Work item: What is needed is a copy of each line in the listing that contains "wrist".

Material provided:
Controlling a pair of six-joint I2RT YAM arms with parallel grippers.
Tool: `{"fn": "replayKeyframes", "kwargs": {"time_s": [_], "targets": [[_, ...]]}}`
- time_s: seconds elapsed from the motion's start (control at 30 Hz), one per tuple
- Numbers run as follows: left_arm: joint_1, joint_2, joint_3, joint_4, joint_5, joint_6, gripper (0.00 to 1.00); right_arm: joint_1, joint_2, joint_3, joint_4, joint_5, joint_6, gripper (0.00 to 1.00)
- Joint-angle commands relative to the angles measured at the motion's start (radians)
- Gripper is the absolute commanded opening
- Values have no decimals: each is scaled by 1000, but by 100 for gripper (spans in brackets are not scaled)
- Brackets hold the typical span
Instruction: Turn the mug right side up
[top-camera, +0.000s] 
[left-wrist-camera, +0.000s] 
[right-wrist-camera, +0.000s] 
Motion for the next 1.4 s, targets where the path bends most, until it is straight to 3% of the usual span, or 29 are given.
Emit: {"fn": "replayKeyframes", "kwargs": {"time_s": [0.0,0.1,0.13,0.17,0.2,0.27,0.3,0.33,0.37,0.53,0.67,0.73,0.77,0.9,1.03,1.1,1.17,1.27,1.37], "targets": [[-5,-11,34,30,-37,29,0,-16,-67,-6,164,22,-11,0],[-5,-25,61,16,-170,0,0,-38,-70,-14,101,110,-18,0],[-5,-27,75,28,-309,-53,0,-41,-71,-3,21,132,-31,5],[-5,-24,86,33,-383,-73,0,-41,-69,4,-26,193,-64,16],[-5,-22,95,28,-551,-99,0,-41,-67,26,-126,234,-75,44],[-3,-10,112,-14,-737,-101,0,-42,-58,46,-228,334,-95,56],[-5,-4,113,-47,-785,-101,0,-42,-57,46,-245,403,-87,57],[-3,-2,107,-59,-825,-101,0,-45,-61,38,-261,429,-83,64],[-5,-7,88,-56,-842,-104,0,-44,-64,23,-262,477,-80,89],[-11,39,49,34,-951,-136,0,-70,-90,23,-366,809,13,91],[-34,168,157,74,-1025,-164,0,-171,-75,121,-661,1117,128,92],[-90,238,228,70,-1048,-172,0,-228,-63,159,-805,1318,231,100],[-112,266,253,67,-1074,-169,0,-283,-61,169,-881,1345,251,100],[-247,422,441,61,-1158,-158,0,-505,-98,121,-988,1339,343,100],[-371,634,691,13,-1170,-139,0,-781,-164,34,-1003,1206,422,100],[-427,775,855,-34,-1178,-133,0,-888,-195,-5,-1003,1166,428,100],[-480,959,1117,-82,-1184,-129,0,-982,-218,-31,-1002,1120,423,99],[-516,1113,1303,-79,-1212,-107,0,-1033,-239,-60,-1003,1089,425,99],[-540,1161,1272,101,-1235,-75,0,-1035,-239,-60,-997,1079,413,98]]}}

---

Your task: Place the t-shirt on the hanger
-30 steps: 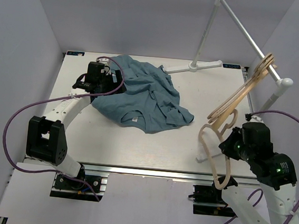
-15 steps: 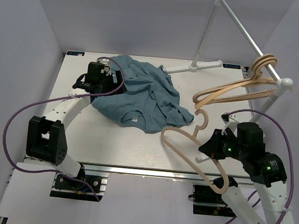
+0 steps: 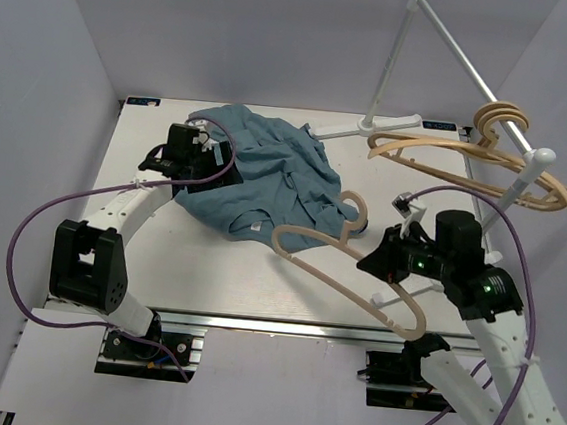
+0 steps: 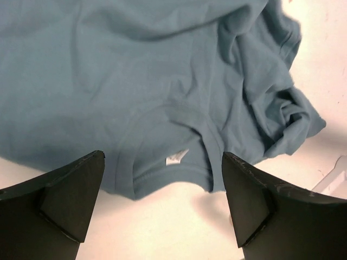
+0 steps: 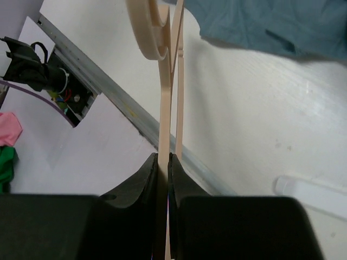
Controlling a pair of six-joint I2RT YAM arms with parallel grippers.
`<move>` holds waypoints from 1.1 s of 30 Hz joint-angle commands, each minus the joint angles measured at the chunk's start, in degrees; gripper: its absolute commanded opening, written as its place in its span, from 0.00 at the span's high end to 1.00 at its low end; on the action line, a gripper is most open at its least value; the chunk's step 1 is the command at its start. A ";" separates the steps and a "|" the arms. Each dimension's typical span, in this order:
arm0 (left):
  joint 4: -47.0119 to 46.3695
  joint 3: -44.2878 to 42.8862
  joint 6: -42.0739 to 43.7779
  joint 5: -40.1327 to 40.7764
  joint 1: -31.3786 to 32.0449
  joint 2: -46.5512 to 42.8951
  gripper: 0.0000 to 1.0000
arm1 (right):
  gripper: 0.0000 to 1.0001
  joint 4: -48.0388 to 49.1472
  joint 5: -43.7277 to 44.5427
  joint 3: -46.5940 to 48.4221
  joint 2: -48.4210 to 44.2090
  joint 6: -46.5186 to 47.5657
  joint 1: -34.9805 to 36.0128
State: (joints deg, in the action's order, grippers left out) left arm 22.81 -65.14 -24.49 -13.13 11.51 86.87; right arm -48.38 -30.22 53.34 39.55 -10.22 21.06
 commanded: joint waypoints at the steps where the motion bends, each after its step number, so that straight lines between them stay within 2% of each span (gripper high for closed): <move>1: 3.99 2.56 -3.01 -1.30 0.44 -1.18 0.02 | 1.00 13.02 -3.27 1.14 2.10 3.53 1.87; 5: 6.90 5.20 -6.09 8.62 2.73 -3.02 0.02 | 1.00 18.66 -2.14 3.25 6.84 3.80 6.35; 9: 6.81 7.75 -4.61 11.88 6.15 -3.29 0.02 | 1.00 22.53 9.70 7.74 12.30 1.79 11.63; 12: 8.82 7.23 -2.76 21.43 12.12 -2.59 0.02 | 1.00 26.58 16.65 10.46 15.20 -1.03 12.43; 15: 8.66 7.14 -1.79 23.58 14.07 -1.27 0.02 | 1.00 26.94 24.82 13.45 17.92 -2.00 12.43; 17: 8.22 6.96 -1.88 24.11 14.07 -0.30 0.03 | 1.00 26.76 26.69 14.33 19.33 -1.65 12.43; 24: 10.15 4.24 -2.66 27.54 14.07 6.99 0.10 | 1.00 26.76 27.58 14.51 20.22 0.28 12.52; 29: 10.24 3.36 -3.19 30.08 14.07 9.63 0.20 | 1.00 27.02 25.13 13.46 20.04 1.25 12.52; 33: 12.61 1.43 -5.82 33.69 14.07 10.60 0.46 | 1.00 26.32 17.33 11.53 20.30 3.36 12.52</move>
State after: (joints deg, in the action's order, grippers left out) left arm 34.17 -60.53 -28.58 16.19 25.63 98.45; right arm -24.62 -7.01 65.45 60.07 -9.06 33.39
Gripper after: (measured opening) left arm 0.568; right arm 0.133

Written response:
[left-wrist-camera, +0.000s] 
[right-wrist-camera, +0.000s] 

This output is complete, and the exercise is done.